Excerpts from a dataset
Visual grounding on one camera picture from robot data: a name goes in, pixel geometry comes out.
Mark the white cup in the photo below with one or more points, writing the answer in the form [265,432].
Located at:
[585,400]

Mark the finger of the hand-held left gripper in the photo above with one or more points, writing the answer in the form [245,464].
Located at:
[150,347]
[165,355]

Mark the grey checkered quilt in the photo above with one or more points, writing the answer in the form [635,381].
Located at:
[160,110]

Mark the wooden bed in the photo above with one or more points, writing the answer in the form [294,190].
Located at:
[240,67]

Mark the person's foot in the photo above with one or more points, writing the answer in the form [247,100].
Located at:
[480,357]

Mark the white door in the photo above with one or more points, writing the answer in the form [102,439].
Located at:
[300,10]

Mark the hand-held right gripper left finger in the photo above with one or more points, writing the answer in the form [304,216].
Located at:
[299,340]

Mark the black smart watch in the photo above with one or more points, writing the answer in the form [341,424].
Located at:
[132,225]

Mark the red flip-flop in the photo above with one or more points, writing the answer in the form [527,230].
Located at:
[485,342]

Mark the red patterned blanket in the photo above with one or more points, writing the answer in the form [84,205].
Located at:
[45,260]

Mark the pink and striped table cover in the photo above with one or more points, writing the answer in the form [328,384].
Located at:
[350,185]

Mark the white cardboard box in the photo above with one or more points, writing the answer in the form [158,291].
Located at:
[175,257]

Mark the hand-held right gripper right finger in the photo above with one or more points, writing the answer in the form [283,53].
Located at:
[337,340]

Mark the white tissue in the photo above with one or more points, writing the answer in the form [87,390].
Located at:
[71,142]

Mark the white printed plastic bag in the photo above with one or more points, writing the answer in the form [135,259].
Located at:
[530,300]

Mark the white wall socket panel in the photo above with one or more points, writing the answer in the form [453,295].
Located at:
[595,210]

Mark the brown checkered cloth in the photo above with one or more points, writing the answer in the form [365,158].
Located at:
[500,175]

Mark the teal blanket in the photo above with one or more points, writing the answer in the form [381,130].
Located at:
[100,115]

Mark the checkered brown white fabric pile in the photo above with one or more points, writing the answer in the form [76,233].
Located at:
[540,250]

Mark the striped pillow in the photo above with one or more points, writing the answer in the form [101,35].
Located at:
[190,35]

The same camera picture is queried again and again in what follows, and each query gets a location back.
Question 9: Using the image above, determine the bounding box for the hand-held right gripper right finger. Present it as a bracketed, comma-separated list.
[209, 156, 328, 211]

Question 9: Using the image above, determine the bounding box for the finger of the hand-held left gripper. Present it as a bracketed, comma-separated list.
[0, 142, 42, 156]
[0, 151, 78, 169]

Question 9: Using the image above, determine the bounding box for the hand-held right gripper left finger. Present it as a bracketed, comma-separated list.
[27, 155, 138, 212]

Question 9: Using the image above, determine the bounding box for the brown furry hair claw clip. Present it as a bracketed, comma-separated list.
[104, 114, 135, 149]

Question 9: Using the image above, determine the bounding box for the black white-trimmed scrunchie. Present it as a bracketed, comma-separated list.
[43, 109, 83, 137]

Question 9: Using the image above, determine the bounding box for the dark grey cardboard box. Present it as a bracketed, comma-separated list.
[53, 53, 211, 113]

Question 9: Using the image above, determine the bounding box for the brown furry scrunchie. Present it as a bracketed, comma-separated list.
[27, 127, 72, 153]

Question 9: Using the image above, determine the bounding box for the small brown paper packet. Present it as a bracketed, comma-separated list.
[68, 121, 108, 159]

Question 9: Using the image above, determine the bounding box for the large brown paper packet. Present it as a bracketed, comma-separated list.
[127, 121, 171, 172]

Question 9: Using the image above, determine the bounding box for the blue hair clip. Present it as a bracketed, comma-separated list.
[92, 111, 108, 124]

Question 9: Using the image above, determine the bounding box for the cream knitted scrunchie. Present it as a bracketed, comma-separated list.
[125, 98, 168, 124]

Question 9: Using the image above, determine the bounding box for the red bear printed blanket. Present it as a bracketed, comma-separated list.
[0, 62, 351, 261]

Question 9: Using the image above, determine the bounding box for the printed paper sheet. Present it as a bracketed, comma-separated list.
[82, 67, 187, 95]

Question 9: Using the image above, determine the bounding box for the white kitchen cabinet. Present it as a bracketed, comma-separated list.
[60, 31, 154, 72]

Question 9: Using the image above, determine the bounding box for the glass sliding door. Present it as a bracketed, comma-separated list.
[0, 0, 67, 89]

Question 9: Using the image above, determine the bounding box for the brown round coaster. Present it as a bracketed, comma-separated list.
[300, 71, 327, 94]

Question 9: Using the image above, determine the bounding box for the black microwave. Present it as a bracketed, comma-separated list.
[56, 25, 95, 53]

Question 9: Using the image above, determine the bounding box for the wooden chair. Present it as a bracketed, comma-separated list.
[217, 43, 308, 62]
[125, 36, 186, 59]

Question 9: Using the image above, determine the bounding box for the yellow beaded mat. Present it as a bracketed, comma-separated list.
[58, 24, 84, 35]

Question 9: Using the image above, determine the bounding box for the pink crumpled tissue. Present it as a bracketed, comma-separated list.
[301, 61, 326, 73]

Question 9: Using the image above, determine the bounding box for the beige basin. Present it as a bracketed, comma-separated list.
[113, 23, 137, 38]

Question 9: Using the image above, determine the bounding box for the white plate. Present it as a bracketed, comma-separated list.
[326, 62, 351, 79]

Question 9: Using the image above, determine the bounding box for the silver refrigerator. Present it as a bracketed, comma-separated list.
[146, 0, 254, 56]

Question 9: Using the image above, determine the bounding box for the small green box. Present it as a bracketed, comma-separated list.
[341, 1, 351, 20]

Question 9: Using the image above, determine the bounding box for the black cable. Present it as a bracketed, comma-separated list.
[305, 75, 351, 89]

YOUR OBJECTIVE:
Nothing in the data may be omitted; transcribe it exactly.

SOLUTION:
Visual grounding on one camera picture from robot data: a name goes in, pixel geometry comes out.
Mark the white cup in the photo below with one or more points, writing the answer in the form [265,432].
Located at:
[585,400]

Mark the finger of the hand-held left gripper in the photo above with one or more points, writing the answer in the form [245,464].
Located at:
[150,347]
[165,355]

Mark the grey checkered quilt in the photo above with one or more points, writing the answer in the form [635,381].
Located at:
[160,110]

Mark the wooden bed in the photo above with one or more points, writing the answer in the form [294,190].
Located at:
[240,67]

Mark the person's foot in the photo above with one or more points, writing the answer in the form [247,100].
Located at:
[480,357]

Mark the white door in the photo above with one or more points, writing the answer in the form [102,439].
Located at:
[300,10]

Mark the hand-held right gripper left finger in the photo above with one or more points, writing the answer in the form [304,216].
Located at:
[299,340]

Mark the black smart watch in the photo above with one or more points, writing the answer in the form [341,424].
Located at:
[132,225]

Mark the red flip-flop in the photo above with one or more points, writing the answer in the form [527,230].
Located at:
[485,342]

Mark the red patterned blanket in the photo above with one or more points, writing the answer in the form [84,205].
Located at:
[45,260]

Mark the pink and striped table cover in the photo above with one or more points, writing the answer in the form [328,384].
Located at:
[350,185]

Mark the white cardboard box in the photo above with one or more points, writing the answer in the form [158,291].
Located at:
[175,257]

Mark the hand-held right gripper right finger in the photo above with one or more points, writing the answer in the form [283,53].
Located at:
[337,340]

Mark the white tissue in the photo above with one or more points, writing the answer in the form [87,390].
Located at:
[71,142]

Mark the white printed plastic bag in the photo above with one or more points, writing the answer in the form [135,259].
Located at:
[530,300]

Mark the white wall socket panel in the photo above with one or more points, writing the answer in the form [453,295].
Located at:
[595,210]

Mark the brown checkered cloth in the photo above with one or more points, writing the answer in the form [365,158].
Located at:
[500,175]

Mark the teal blanket in the photo above with one or more points, writing the answer in the form [381,130].
Located at:
[100,115]

Mark the checkered brown white fabric pile in the photo above with one or more points, writing the answer in the form [76,233].
Located at:
[540,250]

Mark the striped pillow in the photo above with one or more points, writing the answer in the form [101,35].
Located at:
[190,35]

The same camera picture is queried again and again in what follows, and each query gets a location back.
Question 9: Using the image above, determine the bounding box for the hand-held right gripper right finger. Present it as a bracketed, comma-separated list.
[209, 156, 328, 211]

Question 9: Using the image above, determine the bounding box for the finger of the hand-held left gripper. Present it as a bracketed, comma-separated list.
[0, 142, 42, 156]
[0, 151, 78, 169]

Question 9: Using the image above, determine the bounding box for the hand-held right gripper left finger. Present it as a bracketed, comma-separated list.
[27, 155, 138, 212]

Question 9: Using the image above, determine the bounding box for the brown furry hair claw clip. Present it as a bracketed, comma-separated list.
[104, 114, 135, 149]

Question 9: Using the image above, determine the bounding box for the black white-trimmed scrunchie. Present it as a bracketed, comma-separated list.
[43, 109, 83, 137]

Question 9: Using the image above, determine the bounding box for the dark grey cardboard box. Present it as a bracketed, comma-separated list.
[53, 53, 211, 113]

Question 9: Using the image above, determine the bounding box for the brown furry scrunchie. Present it as a bracketed, comma-separated list.
[27, 127, 72, 153]

Question 9: Using the image above, determine the bounding box for the small brown paper packet. Present it as a bracketed, comma-separated list.
[68, 121, 108, 159]

Question 9: Using the image above, determine the bounding box for the large brown paper packet. Present it as a bracketed, comma-separated list.
[127, 121, 171, 172]

Question 9: Using the image above, determine the bounding box for the blue hair clip. Present it as a bracketed, comma-separated list.
[92, 111, 108, 124]

Question 9: Using the image above, determine the bounding box for the cream knitted scrunchie. Present it as a bracketed, comma-separated list.
[125, 98, 168, 124]

Question 9: Using the image above, determine the bounding box for the red bear printed blanket. Present it as a bracketed, comma-separated list.
[0, 62, 351, 261]

Question 9: Using the image above, determine the bounding box for the printed paper sheet. Present it as a bracketed, comma-separated list.
[82, 67, 187, 95]

Question 9: Using the image above, determine the bounding box for the white kitchen cabinet. Present it as a bracketed, comma-separated list.
[60, 31, 154, 72]

Question 9: Using the image above, determine the bounding box for the glass sliding door. Present it as a bracketed, comma-separated list.
[0, 0, 67, 89]

Question 9: Using the image above, determine the bounding box for the brown round coaster. Present it as a bracketed, comma-separated list.
[300, 71, 327, 94]

Question 9: Using the image above, determine the bounding box for the black microwave. Present it as a bracketed, comma-separated list.
[56, 25, 95, 53]

Question 9: Using the image above, determine the bounding box for the wooden chair. Present it as a bracketed, comma-separated list.
[217, 43, 308, 62]
[125, 36, 186, 59]

Question 9: Using the image above, determine the bounding box for the yellow beaded mat. Present it as a bracketed, comma-separated list.
[58, 24, 84, 35]

Question 9: Using the image above, determine the bounding box for the pink crumpled tissue. Present it as a bracketed, comma-separated list.
[301, 61, 326, 73]

Question 9: Using the image above, determine the bounding box for the beige basin. Present it as a bracketed, comma-separated list.
[113, 23, 137, 38]

Question 9: Using the image above, determine the bounding box for the white plate. Present it as a bracketed, comma-separated list.
[326, 62, 351, 79]

Question 9: Using the image above, determine the bounding box for the silver refrigerator. Present it as a bracketed, comma-separated list.
[146, 0, 254, 56]

Question 9: Using the image above, determine the bounding box for the small green box. Present it as a bracketed, comma-separated list.
[341, 1, 351, 20]

Question 9: Using the image above, determine the bounding box for the black cable. Present it as a bracketed, comma-separated list.
[305, 75, 351, 89]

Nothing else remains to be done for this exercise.